◆ **DIRECTIONS**
If a line in the records below contains the word "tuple", return that line.

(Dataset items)
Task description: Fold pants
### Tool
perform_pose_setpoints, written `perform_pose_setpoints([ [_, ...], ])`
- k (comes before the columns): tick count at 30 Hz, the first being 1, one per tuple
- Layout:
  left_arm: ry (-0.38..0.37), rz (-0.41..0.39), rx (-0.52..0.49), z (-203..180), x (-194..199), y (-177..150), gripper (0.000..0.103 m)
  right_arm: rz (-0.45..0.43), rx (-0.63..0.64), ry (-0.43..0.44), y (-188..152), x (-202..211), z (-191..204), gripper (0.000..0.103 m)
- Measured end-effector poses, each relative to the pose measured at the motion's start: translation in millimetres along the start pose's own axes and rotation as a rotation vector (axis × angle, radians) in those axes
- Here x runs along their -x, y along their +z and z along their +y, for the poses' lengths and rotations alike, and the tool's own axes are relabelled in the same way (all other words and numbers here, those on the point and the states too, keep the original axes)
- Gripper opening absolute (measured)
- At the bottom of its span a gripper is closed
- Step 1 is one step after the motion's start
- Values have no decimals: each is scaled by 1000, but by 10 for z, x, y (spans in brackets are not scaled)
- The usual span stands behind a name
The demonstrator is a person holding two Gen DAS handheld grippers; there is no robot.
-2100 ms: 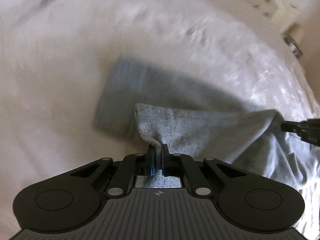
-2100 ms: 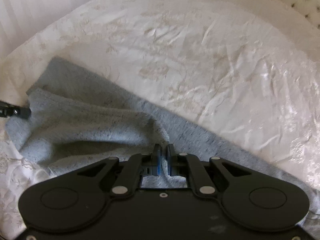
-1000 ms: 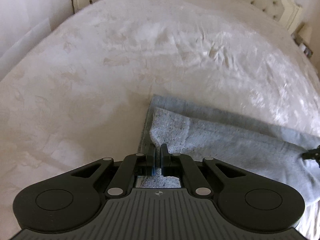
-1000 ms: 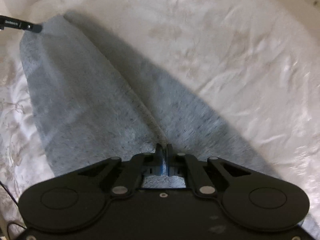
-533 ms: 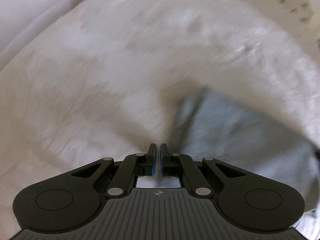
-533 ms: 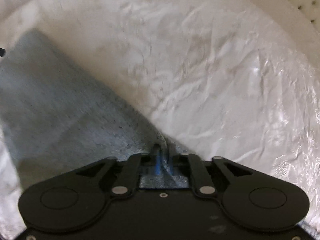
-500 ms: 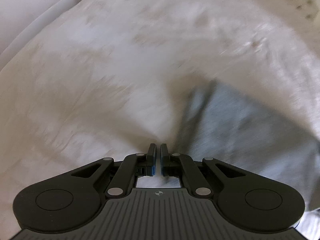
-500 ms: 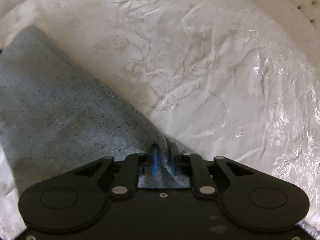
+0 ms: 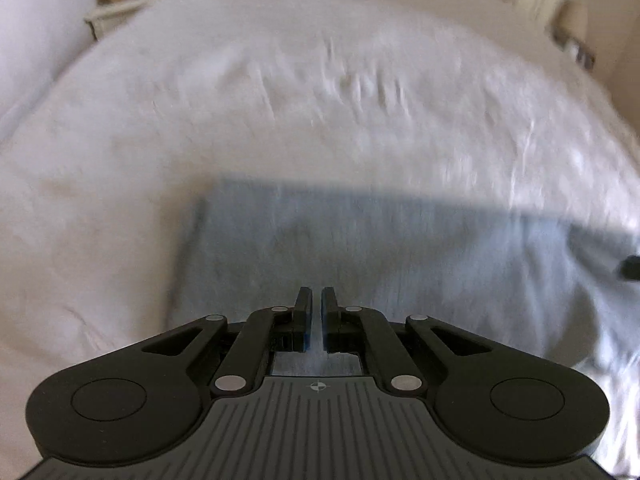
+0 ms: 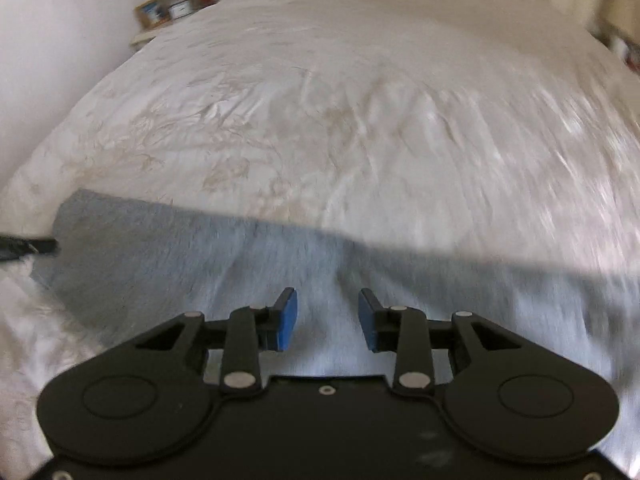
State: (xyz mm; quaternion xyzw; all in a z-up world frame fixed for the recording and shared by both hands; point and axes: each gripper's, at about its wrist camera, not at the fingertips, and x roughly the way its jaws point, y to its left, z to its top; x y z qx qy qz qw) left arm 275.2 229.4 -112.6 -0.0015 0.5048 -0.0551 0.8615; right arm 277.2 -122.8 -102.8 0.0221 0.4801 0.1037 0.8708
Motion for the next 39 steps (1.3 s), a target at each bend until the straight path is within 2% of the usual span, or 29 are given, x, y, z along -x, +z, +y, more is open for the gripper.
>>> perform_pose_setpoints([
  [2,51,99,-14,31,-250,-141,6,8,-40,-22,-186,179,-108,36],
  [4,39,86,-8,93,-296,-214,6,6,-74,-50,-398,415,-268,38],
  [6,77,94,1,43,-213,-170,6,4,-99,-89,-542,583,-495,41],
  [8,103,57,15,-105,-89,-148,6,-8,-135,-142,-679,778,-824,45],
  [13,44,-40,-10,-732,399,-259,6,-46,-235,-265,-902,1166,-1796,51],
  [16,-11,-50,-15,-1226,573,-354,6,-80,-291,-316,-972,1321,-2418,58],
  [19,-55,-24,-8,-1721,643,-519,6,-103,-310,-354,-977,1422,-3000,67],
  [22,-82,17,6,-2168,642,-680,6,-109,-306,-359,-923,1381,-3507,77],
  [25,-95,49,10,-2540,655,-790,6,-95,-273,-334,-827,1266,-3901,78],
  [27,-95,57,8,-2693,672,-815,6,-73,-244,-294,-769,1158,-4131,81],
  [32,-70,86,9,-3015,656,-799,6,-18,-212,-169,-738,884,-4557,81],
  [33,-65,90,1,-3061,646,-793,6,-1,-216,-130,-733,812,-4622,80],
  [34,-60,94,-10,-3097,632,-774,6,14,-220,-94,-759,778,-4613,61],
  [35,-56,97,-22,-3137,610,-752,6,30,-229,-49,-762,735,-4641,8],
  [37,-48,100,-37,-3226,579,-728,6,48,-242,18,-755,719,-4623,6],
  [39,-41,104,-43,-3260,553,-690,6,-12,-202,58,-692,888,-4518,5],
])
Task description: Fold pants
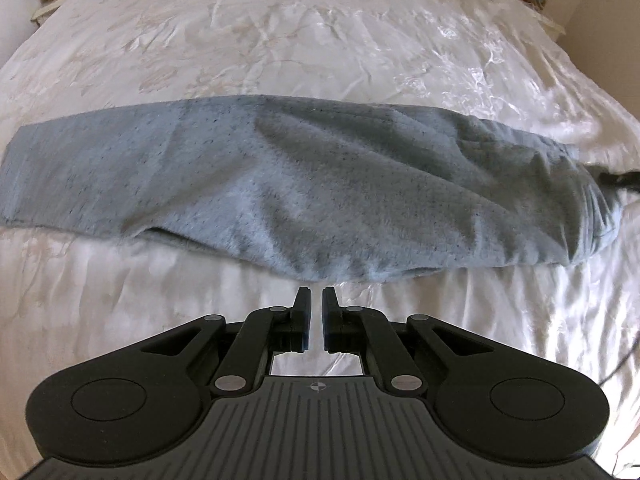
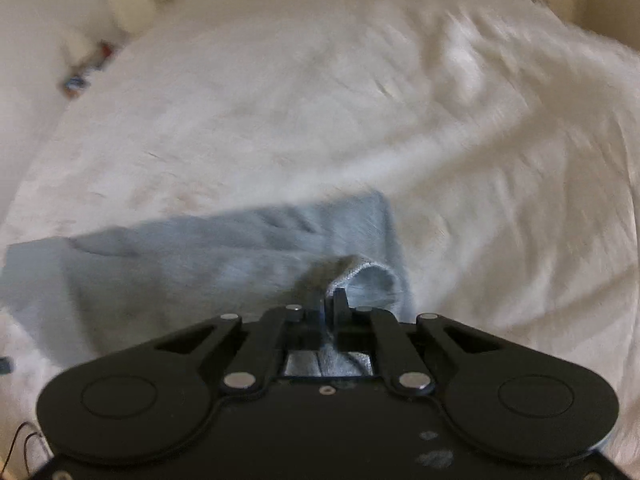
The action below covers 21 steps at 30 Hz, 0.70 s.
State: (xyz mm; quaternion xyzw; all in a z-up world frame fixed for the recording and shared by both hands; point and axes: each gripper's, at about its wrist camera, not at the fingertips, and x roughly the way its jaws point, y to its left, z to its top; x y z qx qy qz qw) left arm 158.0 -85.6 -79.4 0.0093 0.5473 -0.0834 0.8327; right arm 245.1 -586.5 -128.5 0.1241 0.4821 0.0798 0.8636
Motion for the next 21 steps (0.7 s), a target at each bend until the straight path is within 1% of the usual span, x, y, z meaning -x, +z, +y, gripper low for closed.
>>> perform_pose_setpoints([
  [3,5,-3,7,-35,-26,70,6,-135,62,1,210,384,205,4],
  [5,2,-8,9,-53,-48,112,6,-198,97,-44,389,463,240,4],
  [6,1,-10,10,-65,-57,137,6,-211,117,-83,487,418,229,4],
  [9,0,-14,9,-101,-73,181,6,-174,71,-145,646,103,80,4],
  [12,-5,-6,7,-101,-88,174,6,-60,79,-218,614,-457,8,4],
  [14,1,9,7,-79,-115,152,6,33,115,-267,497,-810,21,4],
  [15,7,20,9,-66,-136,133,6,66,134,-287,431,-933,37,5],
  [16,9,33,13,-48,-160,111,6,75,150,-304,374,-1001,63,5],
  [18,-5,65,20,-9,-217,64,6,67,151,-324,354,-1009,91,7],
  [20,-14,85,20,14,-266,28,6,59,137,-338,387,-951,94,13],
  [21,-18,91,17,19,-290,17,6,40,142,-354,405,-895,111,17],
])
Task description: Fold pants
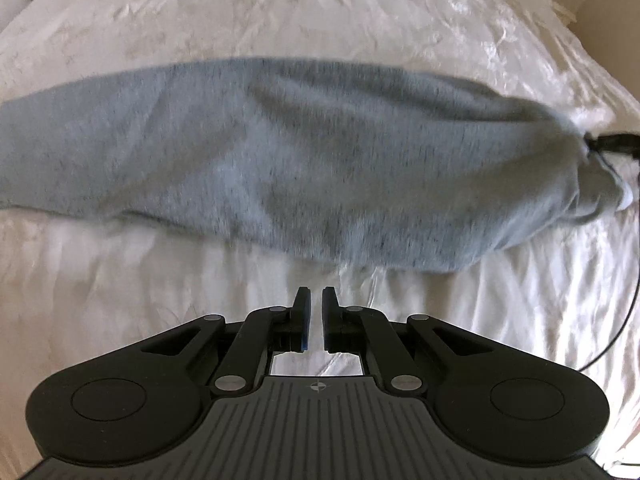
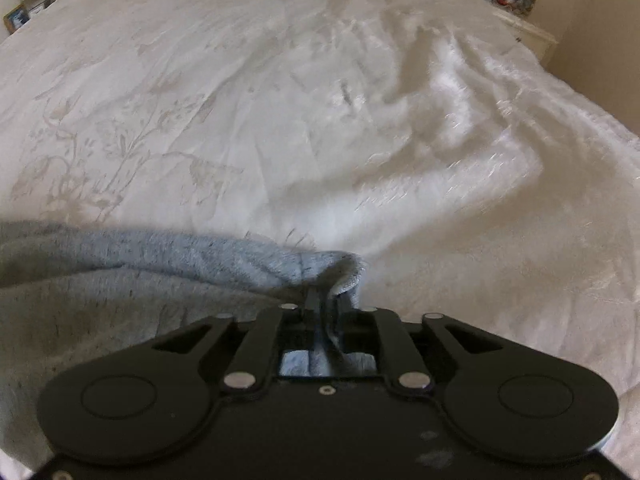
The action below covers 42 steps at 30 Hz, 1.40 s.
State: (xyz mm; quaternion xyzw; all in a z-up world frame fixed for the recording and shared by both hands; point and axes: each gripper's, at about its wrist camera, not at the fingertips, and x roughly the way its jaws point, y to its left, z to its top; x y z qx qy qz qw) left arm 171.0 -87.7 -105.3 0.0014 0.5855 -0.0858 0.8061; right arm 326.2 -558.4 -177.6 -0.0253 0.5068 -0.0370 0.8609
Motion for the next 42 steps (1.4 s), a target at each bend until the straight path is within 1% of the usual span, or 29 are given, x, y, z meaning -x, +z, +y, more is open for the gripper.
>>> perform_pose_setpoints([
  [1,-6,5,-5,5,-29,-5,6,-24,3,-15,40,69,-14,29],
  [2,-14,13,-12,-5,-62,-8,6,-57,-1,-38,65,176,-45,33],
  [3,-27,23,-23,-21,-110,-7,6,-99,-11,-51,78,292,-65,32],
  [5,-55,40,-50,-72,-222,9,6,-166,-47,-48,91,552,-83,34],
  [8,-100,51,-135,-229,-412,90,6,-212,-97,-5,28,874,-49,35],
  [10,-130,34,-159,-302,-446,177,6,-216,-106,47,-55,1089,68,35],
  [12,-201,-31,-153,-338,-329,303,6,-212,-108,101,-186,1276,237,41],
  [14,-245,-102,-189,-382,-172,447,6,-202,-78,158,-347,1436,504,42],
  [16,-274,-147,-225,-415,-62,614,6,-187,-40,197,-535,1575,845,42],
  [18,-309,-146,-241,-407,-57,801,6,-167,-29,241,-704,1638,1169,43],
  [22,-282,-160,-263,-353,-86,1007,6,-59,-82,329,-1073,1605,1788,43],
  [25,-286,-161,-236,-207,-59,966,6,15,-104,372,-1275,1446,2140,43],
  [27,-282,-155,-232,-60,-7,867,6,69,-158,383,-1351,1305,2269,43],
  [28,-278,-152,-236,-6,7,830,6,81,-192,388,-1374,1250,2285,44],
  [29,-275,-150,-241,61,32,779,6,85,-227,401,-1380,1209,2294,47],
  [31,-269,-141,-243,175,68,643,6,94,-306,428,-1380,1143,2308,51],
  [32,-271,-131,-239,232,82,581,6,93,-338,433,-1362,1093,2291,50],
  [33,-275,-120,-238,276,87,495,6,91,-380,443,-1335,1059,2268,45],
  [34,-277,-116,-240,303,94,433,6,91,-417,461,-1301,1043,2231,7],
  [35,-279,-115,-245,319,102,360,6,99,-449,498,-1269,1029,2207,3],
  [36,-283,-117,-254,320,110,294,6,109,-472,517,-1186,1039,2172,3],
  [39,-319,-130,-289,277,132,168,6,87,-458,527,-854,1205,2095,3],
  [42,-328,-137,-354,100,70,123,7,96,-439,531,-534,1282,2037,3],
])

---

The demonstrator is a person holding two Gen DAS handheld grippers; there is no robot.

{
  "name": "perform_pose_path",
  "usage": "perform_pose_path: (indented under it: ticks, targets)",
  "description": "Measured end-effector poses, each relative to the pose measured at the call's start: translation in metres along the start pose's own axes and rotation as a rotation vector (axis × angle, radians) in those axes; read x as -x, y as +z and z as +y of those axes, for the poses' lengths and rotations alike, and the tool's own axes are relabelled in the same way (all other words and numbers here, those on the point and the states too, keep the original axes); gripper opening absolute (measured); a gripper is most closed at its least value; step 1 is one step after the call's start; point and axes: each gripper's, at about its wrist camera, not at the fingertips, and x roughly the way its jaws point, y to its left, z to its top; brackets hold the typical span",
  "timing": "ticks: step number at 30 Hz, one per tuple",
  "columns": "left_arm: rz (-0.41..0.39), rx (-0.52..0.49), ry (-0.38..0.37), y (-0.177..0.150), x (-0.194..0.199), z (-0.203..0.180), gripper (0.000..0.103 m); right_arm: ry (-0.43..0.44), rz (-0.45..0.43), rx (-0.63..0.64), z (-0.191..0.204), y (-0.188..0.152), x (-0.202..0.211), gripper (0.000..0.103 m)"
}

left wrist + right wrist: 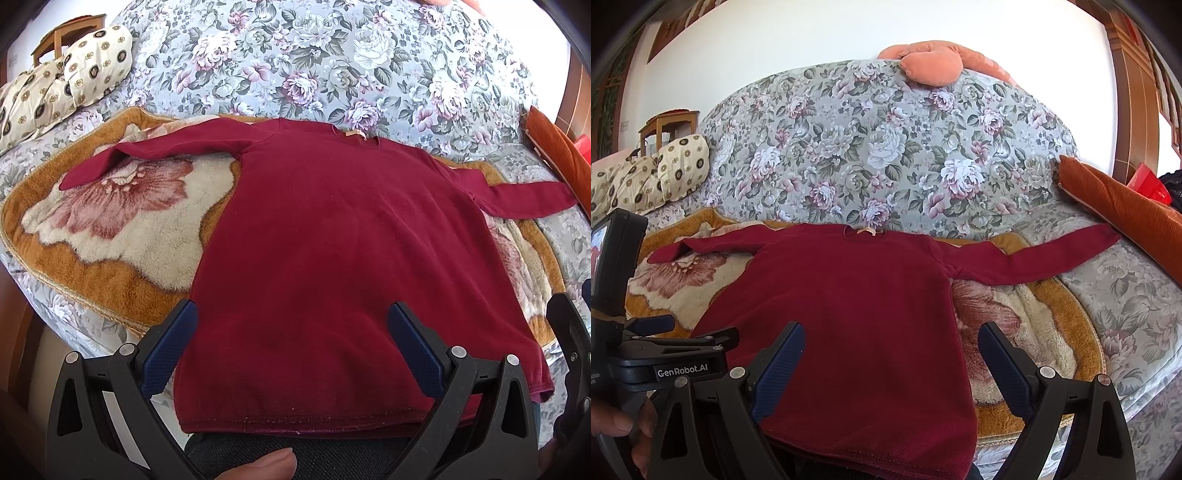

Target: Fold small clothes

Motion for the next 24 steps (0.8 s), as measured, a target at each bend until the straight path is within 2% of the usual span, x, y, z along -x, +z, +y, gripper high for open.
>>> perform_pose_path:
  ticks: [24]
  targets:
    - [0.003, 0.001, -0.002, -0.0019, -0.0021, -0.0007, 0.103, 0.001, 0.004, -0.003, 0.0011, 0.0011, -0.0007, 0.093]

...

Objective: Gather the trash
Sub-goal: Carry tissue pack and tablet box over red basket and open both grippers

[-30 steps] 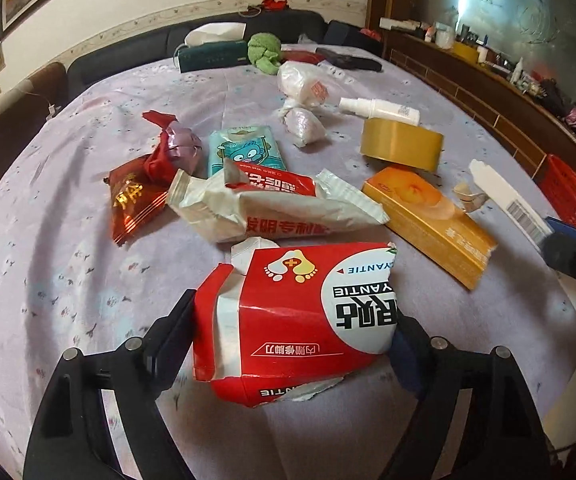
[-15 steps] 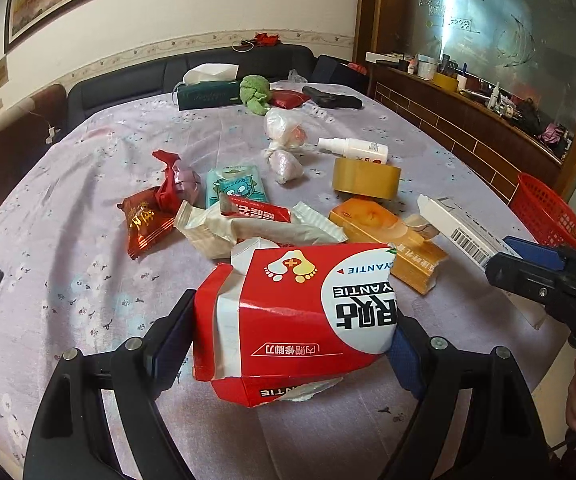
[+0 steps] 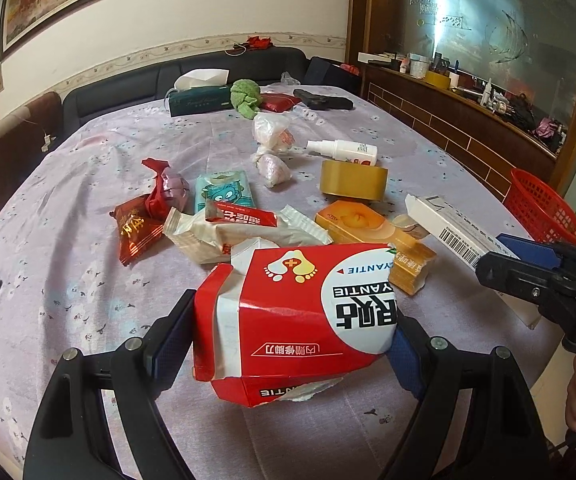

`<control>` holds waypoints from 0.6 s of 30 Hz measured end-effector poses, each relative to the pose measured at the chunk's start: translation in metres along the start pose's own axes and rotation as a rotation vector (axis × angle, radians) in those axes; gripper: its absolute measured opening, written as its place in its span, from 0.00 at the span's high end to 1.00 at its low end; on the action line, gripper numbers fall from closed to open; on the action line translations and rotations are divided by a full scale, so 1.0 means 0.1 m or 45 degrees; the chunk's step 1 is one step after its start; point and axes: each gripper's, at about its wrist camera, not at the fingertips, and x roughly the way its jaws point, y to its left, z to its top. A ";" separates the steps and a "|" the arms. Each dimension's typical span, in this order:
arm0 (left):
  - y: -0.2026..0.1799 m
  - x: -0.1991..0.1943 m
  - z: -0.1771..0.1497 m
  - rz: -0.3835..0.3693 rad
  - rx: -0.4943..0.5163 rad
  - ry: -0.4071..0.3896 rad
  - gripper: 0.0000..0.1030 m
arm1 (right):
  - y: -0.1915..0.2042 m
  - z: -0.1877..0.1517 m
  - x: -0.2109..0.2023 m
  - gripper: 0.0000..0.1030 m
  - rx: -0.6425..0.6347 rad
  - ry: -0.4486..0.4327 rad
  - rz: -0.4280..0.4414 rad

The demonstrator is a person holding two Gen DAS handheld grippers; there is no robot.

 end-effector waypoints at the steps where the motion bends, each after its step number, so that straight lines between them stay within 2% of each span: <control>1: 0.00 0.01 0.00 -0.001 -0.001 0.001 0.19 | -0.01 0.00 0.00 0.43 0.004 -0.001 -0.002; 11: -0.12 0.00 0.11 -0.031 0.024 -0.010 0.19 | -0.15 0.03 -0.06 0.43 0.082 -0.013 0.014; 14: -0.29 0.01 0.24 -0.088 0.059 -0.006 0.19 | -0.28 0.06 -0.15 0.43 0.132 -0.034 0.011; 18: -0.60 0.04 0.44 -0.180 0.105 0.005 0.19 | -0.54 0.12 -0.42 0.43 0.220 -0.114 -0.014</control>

◆ **EXERCISE RESULT**
- k (comes before the columns): tick count at 30 Hz, the first being 1, one per tuple
  "timing": "ticks: step number at 30 Hz, one per tuple",

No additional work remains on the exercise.